SPEAK OFTEN—AND TAKE WHAT YOU CAN GET “I’ve written Paul Vallas many, many letters,” says Mary Cavey, principal of Spry Elementary School in Little Village.

The school’s 1980s plexiglass windows have grown so cloudy that they’re no longer transparent. “When I’m in a classroom, I find that depressing,” she says. Its vintage bathrooms constantly need repairs. “I think the way the bathrooms are kept says something about how you treat your people,” she says, adding that Spry’s are at least neat and clean.

Board officials have said “no” to a bathroom rehab, which Cavey accepts. They agree that the windows should be replaced and the roof upgraded, but they say they don’t have the money.

However, the Operations Department has helped Cavey with other capital problems, and in her book, that counts for something.

Two years ago, Cavey participated in a program that paired schools with business partners who wanted to provide in-kind support. Spry’s partner, the law firm Mayer Brown and Platt (where the mayor’s brother once was a partner), brought in two others: the architectural firm Tunevich, Inc. and the bookstore giant Barnes & Noble. All four partners pitched in to build a library and a parent center. The school’s contribution was money from its routine repair and maintenance fund. As the rehab work was about to start, though, the board began slashing repair funds at schools across the city. “I literally lost $50,000 from my budget,” Cavey recalls.
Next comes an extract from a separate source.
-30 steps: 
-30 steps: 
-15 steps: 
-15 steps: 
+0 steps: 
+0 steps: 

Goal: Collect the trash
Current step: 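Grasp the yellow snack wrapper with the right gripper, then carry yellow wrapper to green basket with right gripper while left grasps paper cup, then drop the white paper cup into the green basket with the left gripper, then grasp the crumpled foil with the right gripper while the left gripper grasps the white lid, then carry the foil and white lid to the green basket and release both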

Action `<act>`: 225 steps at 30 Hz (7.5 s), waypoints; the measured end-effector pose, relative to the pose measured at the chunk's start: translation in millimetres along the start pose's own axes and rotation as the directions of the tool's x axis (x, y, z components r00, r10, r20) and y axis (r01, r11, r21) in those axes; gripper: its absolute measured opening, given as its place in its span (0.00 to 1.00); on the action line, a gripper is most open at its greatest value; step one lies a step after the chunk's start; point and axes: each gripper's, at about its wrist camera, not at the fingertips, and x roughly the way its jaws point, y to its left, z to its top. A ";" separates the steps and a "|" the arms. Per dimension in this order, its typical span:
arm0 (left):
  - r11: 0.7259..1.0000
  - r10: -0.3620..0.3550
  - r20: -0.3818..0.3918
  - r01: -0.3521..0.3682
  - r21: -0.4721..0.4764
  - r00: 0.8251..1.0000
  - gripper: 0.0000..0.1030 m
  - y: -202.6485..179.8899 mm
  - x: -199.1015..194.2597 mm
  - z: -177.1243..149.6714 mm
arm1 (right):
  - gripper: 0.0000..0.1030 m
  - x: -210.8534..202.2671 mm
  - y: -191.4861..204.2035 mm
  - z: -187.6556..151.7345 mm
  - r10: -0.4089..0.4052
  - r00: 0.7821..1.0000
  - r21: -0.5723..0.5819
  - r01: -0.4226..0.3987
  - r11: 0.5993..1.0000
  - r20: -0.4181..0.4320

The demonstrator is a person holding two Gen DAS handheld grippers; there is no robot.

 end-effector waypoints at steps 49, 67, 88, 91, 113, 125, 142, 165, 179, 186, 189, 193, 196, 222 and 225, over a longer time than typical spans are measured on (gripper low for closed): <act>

Operations Chief Martin came to the rescue. “I had all my documentation,” says Cavey, “and Tim Martin’s office helped recoup the money that I’d lost.”

Cavey tips her hat, too, for the board’s work to relieve overcrowding. “None of this would have happened if the board hadn’t been working to solve Spry’s overcrowding problem,” she notes. If Finkl Elementary hadn’t been built nearby, she says, “We never would’ve had the space to do these projects.”

DON’T RELY ON PROMISES On Arbor Day, 1995, Mayor Richard Daley visited Morse Elementary School on the West Side. As Principal Leon Hudnall recalls, Daley asked Hudnall where the students ate and the principal replied, “You’re standing in it.” They were in the school’s basement. Hudnall says he added, “We call it the dungeon.”

Daley looked at the asbestos-lined heating pipes overhead and the lead-based paint peeling from the ceiling above the pipes, looked at Hudnall, and promised a new building that would give students a better place to eat. Two years later, Morse has two temporary units to relieve overcrowding, but no new, permanent building and no new lunchroom.

Last year, Hudnall got a notice from the board’s Operations Department, congratulating him and the school on the major renovation Morse was due to receive in March 1998. March came and went without a brick being set. And the draft capital improvement plan the board issued at the end of March didn’t list anything for Morse.

“I called several times about this letter, but no one has an answer,” Hudnall testified at a public hearing in April. “They keep saying, ‘We’ll get back to you,’ and no one has gotten back to me.”

In addition to the problems with the lunchroom, Morse’s windows are neither transparent nor secure, pieces of the cornice are falling apart, and two walls in back of the school are coming apart. Hudnall says an engineer who inspected the walls expects them to fall soon; one of them faces the school’s playground.

Martin visited after the hearings, but no plans were made. During the summer, Morse was awarded a computer technology project, including a new computer lab and an Internet hookup to every classroom. At the end of summer, contractors came to schedule abatement work on the lead and asbestos hazards in the lunchroom. They wanted to start right away, but Morse’s teachers and LSC asked them to hold off until winter break because they feared the work could endanger children and teachers.

Hudnall called Martin’s office again this fall, asking about the rest of the renovation project—the roof, walls and windows. As Catalyst goes to press, work on the wiring project has begun, and Martin is scheduled to visit the school again, but Morse’s basic rehab has not been restored to the capital plan.